World Cancer Day 2026: primi segnali di calo in Europa e Italia

In occasione del World Cancer Day, che si celebra il 4 febbraio, emergono i primi segnali di inversione di tendenza nell’andamento dei tumori in Europa e in Italia, in un quadro ancora segnato da disuguaglianze rilevanti. A delineare il punto della situazione è Diego Serraino, epidemiologo e consulente di Alleanza Contro il Cancro, la Rete Oncologica Nazionale del Ministero della Salute.

Diego Serraino

«Secondo i più recenti dati europei, il 2026 si apre con una diminuzione dell’incidenza complessiva dei tumori pari all’1,7% in Europa e al 2,6% in Italia rispetto al 2022; un risultato attribuibile in larga parte – sottolinea Serraino – a quanto osservato nella popolazione maschile, dove si registra una riduzione di circa l’1% l’anno, trainata dal calo dei tumori legati al fumo, in particolare del polmone. Siamo finalmente all’inizio di una discesa quantitativa dei tumori in Europa e in Italia, un risultato che conferma l’efficacia delle politiche adottate».

Il quadro resta invece più critico per la popolazione femminile: in diversi Paesi europei, soprattutto nel Nord e nell’Est del continente, l’incidenza rimane elevata, riflettendo l’ondata più tardiva del consumo di sigarette tra le donne. «La Danimarca rappresenta oggi il Paese con la più alta incidenza oncologica in Europa, in particolare per tumore del polmone – prosegue Serraino – e del colon-retto nelle donne, a fronte di carenze evidenti nelle politiche di prevenzione primaria e secondaria».

L’incidenza dei tumori è in calo, trainata dalla riduzione del tumore al polmone negli uomini

Secondo l’epidemiologo, inoltre, la riduzione della mortalità oncologica è ormai un dato consolidato; tuttavia, come ricordano le istituzioni europee, cancer is a disease of inequalities e non dipende solo dal livello di spesa sanitaria, ma da un insieme di investimenti e scelte di programmazione. Permangono infatti forti differenze tra Paesi e aree geografiche, in particolare nell’Europa orientale, anche se con quadri interni non omogenei.
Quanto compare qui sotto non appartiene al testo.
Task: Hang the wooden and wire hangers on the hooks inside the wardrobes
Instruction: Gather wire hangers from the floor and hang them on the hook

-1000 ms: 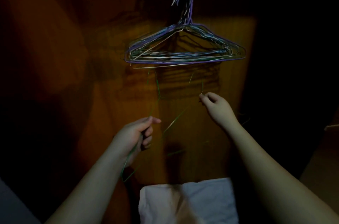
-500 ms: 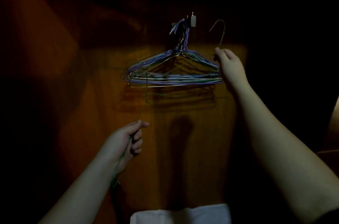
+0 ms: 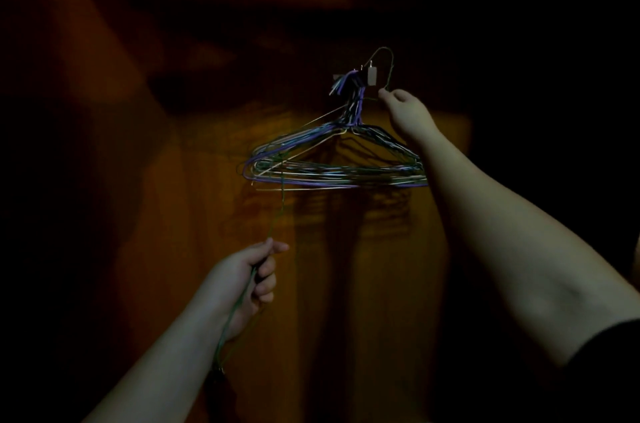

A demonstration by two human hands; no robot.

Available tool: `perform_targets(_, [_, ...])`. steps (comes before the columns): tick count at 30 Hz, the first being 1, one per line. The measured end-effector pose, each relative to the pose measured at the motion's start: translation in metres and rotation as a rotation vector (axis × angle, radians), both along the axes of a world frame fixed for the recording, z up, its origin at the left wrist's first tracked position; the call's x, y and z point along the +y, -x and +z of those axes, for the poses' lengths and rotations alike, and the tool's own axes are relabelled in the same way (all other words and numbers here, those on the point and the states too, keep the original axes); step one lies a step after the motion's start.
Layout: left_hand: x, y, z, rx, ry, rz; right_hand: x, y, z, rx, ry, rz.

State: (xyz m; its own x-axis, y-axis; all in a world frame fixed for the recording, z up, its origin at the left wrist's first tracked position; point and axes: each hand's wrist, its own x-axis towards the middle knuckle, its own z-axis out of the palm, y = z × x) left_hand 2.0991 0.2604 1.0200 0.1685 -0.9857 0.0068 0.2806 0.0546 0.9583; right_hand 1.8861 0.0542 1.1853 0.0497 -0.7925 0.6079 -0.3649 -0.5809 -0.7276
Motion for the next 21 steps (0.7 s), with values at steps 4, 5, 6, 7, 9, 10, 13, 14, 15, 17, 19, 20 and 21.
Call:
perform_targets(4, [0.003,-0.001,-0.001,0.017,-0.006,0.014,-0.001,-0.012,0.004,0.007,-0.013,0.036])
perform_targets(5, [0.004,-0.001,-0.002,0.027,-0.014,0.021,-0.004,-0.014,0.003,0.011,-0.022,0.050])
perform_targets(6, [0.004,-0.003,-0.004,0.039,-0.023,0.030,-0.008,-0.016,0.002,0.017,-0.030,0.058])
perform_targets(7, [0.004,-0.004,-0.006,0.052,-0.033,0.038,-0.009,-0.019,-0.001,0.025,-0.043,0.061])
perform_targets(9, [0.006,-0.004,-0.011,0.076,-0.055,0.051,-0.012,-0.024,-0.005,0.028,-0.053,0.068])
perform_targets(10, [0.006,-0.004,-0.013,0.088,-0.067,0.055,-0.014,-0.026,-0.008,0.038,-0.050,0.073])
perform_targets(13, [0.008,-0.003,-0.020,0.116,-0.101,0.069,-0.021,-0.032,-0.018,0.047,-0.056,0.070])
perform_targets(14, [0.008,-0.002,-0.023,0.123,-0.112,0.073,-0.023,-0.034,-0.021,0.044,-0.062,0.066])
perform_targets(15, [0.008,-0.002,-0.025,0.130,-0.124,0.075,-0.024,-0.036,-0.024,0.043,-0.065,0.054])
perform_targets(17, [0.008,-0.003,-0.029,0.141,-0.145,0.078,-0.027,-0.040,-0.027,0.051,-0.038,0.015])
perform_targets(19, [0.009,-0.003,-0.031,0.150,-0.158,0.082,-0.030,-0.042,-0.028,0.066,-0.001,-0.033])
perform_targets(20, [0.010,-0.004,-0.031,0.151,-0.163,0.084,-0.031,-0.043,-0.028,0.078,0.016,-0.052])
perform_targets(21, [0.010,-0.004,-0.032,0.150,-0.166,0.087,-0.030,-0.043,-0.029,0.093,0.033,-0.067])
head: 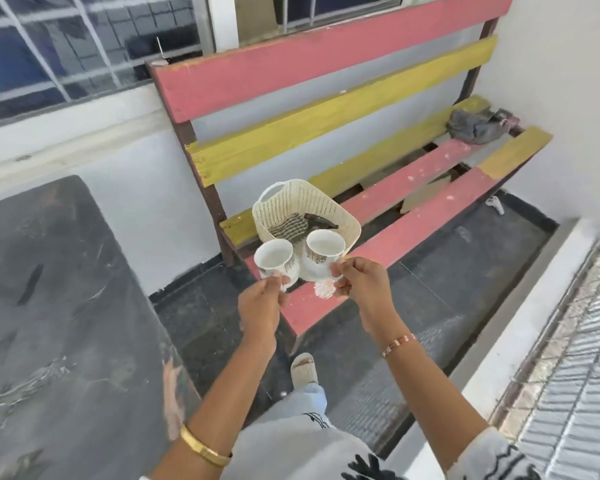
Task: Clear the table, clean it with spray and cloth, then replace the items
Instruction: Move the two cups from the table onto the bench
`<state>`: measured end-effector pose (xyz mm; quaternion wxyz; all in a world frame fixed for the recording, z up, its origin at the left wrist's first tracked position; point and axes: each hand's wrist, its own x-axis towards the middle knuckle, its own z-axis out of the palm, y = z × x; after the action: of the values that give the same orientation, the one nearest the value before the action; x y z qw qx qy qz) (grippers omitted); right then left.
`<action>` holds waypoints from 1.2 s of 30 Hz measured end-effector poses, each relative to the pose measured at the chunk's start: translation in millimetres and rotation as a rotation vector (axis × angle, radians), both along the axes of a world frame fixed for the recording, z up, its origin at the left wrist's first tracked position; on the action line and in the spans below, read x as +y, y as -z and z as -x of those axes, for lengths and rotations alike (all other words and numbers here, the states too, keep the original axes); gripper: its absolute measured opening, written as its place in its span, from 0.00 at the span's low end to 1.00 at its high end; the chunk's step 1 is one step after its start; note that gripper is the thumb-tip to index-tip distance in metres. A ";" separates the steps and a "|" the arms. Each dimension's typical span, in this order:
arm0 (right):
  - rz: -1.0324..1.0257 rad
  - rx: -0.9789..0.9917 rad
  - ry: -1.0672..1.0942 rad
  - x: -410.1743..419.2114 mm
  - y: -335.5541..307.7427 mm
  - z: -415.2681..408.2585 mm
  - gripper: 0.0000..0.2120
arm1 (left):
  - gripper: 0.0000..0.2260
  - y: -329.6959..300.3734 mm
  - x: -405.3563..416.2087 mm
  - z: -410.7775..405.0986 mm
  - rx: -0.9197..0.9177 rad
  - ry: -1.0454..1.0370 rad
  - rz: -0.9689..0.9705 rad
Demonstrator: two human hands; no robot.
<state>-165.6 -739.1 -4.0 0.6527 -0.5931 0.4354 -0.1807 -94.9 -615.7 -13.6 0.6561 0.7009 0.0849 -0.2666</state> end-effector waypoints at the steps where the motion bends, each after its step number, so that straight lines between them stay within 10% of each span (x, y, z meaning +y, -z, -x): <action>1: 0.003 0.014 -0.010 -18.3 1.5 -7.7 0.10 | 0.13 1.7 -17.7 -7.1 0.016 -0.014 -0.005; 25: -0.176 0.122 -0.042 -340.6 62.0 -144.3 0.12 | 0.12 42.5 -321.8 -116.1 0.057 -0.011 -0.128; 36: -0.060 0.564 -0.285 -466.7 178.8 -197.2 0.10 | 0.11 153.8 -458.5 -149.1 0.244 -0.043 -0.388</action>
<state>31.6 -1205.9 -182.8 0.5422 -0.6553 0.5169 0.0971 54.2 -1074.2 -167.5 0.4994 0.7746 0.2281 -0.3140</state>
Per affrontare queste disuguaglianze, l’Europa ha rafforzato gli strumenti di monitoraggio attraverso l’European Cancer Inequalities Registry e l’European Cancer Information System, sui cui dati ACC è impegnata in prima linea per documentare l’impatto delle politiche sanitarie e individuare margini di intervento. 

«Anche in Italia – conclude Serraino – persistono differenze territoriali, in particolare tra Nord e Sud, ma il divario si è significativamente ridotto rispetto a un decennio fa; un’evoluzione che conferma il valore della prevenzione, della programmazione e dell’uso sistematico dei dati come leve centrali per il contrasto ai tumori».